Investors can also shed their dollars by purchasing foreign real estate. Foreign real estate stocks have outperformed other asset classes in the past, averaging a 30.6 percent annualized total return (ATR) in the last three-year period as of April, compared with U.S. real estate, which had an ATR of 21.9 percent; U.S. stocks, which had an ATR of 8.5 percent; and international developed country stocks, which had an ATR of 17.1 percent, according to Fidelity Investor’s Weekly.
“European and Asian property markets are generally healthy. Their building booms are likely to outlast ours. That suggests that you should switch money invested in domestic real estate funds and export it,” according to Kiplinger.
However, investors should not overload themselves with foreign property investments. “Several academic studies have found that the performance of global real estate securities has more to do with how real estate is doing globally than with any differences between American and overseas stock markets,” according to Kiplinger.

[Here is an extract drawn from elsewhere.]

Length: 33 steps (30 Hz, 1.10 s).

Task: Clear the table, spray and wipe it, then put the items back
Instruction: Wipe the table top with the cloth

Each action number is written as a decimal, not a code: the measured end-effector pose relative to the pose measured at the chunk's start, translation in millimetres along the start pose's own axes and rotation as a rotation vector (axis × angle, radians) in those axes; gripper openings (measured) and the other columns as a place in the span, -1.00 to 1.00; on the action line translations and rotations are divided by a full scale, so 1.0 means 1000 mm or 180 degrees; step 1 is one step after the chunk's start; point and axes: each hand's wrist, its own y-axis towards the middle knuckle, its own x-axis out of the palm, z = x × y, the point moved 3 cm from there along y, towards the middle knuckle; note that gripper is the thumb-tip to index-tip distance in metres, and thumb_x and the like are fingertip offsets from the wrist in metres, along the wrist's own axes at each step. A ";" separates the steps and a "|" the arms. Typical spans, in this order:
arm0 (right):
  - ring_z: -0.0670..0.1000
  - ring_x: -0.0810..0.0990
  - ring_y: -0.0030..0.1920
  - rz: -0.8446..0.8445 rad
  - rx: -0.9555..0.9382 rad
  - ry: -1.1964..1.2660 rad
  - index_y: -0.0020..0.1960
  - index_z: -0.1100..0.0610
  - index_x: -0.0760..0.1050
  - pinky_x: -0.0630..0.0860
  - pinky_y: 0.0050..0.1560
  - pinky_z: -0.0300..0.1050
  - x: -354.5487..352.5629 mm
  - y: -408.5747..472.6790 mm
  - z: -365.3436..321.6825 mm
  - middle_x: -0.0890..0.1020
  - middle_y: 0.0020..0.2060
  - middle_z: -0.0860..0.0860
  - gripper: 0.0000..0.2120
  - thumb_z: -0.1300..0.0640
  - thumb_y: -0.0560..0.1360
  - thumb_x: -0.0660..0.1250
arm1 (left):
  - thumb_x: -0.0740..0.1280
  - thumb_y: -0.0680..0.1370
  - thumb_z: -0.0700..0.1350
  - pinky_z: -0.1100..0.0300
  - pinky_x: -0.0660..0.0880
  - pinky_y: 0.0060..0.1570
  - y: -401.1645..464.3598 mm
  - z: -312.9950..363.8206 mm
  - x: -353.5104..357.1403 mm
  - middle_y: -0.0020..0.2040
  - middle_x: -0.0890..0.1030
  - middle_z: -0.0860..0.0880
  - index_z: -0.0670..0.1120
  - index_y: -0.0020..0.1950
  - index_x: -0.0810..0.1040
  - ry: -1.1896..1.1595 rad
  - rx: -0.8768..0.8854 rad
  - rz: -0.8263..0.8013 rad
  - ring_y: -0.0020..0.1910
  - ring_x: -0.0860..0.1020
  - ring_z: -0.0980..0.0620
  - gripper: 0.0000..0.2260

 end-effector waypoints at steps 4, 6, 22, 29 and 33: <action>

Investors may also wish to note that, although the numbers siding with Bündchen and OPEC are growing, some do not feel the urgency to escape from the falling dollar.
Ken Fisher, CEO of Fisher Investments and a Forbes columnist, said it is not important to diversify into non-dollar assets. “Unless someone has special skills in forecasting currencies, which are exceptionally rare, the history of currency movements among western nations shows that the costs of hedging eat up all the benefits.”
But for concerned investors, there is still time to get out. Olsen said he believes the U.S. dollar has some time before it loses its position as the world’s dominant currency. Consequently, investors shouldn’t be too worried about missing the proverbial boat.
“At the beginning of the last century the British pound was the world’s preeminent currency; its demise required more than 50 years,” Olsen said. “We expect the dollar’s fall from leadership will happen a lot faster than that, but not in the next few years….We believe there is still plenty of time to start the diversification process: The U.S. dollar has a long way to go.”